Structure Of Mutual Funds In India

Mutual funds are pooled investment vehicles wherein asset management companies raise capital from different retail and institutional investors. These funds tend to be diversified and invest the capital in various financial instruments such as equities, debt and commodities. But have you ever wondered what is the structure of mutual funds, and how do they work?

There are five components to an MF structure:

  • Sponsors
  • Trustees
  • Asset Management Company (AMC)
  • Custodian and Depository
  • Registrar and Transfer agent (RTA)


As the name suggests, a sponsor is an individual or an entity that can create a mutual fund scheme to earn profits by investing the money pooled from investors.

The regulating authority of the Indian Security Market – Securities and Exchange Board of India (SEBI)– has implemented certain rules for creating a mutual fund. They are:

  • Individual or entity has to first get the scheme approved from SEBI.
  • Start a trust where they become the trustee to safeguard investor money.
  • Open an asset management company under the laws of the Companies Act, 2013.


A trustee is given the responsibility to ensure transparency and security in dealing with investor money. A board of trustees is selected by fund sponsors to oversee the transactions made by the asset management company (AMC). SEBI has mandated AMCs to take permission from trustees before implementing any mutual scheme.


An AMC creates new schemes of investment according to the needs of investors with the help of bankers, Registrar and Transfer agents and brokers. They get the scheme approved by trustees before it is launched for investment in the market.

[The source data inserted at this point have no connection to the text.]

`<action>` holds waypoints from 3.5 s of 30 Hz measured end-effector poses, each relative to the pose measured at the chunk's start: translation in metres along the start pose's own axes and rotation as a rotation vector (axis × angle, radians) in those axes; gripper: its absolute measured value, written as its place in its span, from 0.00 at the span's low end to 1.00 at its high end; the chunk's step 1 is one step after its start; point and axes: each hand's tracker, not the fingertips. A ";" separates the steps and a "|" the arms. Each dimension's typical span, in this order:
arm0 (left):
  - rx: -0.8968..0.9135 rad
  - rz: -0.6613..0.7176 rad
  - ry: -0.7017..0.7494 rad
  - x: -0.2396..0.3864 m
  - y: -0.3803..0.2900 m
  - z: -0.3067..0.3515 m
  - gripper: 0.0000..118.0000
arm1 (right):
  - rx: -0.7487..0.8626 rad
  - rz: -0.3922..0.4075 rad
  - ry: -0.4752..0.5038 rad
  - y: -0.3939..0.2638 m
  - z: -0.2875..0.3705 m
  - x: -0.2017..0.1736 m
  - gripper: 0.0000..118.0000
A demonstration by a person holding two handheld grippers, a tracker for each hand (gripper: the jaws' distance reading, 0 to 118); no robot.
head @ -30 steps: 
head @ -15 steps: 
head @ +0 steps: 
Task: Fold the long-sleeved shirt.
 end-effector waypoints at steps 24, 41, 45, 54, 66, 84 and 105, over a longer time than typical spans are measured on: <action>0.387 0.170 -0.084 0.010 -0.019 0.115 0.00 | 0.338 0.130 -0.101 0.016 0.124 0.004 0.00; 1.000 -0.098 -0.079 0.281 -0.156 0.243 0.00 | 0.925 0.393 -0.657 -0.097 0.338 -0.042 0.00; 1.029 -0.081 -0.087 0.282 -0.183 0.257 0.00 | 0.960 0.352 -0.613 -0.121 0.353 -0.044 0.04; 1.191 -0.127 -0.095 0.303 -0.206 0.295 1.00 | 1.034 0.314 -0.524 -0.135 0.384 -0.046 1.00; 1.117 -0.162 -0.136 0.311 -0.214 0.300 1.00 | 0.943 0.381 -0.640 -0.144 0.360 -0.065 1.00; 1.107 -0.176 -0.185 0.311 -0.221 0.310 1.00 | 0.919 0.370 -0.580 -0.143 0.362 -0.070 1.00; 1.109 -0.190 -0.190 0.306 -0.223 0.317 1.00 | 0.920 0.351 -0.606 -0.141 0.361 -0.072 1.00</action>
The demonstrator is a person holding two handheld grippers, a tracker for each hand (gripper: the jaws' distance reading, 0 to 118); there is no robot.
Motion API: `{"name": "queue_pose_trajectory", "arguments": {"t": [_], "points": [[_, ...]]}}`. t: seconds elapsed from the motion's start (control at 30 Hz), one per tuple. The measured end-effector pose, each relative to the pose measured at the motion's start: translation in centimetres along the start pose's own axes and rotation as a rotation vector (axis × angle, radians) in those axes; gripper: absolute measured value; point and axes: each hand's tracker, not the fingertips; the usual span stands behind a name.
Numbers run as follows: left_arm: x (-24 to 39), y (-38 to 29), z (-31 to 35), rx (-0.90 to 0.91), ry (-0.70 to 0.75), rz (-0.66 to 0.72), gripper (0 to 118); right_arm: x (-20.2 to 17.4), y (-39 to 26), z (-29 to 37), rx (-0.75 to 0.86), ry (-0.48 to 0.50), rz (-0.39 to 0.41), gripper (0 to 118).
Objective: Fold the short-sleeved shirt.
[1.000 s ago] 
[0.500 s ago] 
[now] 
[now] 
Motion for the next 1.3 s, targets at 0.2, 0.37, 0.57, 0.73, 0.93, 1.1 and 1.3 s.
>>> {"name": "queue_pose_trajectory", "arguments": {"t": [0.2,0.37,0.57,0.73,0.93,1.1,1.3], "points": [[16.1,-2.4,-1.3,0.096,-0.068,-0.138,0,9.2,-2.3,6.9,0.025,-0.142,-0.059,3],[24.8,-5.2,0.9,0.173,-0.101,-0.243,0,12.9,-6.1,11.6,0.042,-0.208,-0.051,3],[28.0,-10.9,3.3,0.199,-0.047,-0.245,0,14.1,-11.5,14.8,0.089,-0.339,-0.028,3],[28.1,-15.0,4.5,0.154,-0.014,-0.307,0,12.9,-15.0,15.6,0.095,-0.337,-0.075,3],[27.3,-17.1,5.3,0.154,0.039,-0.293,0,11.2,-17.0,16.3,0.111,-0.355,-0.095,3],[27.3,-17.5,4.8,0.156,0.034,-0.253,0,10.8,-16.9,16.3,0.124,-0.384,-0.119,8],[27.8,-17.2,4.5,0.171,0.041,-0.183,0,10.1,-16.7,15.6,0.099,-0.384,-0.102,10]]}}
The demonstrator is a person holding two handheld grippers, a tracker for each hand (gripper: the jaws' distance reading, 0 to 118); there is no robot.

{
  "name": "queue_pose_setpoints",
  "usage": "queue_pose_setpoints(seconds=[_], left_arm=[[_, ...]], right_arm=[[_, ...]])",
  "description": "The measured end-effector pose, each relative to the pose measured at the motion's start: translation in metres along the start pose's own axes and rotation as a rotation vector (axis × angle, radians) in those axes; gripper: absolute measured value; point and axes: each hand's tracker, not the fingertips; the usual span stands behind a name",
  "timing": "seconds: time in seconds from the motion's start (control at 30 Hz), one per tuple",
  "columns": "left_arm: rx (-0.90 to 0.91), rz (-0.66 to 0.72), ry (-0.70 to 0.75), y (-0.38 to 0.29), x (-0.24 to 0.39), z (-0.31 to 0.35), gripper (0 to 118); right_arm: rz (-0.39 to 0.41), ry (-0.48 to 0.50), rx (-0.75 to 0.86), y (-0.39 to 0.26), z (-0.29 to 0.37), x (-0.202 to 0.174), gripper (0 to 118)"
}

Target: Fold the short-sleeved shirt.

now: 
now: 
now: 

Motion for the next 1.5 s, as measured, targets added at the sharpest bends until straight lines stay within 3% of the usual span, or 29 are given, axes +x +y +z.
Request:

There should be no miscommunication, misunderstanding or any conflict between sponsors, trustees and AMC as that is a violation of regulations laid down by SEBI. It can also result in the suspension of the registration of mutual fund schemes.

These are the three main pillars of the structure of mutual funds. However, the workings of mutual funds are handled by custodians and depositories, and registrar and transfer agents.

Custodian and depository

Custodians ensure to transfer, hold and keep track of the units held by various investors and record the transactions. They are also under the radar of SEBI and are responsible to update the units held by the investors in the mutual fund records. They are also liable to provide dividends to the investors.

Registrar and Transfer Agents (RTA)

Registrar and Transfer Agents are responsible to update the KYC and general information of investors. They also serve as an important link between sponsors and investors to provide information regarding KYC, process forms, create reports of investor holdings and issue certificates of units and dividends.

All these pillars of mutual funds are under the guidance and review of SEBI. Mutual fund investments are handled by professional fund managers on behalf of investors, while SEBI ensures transparency in transactions and safety in investments.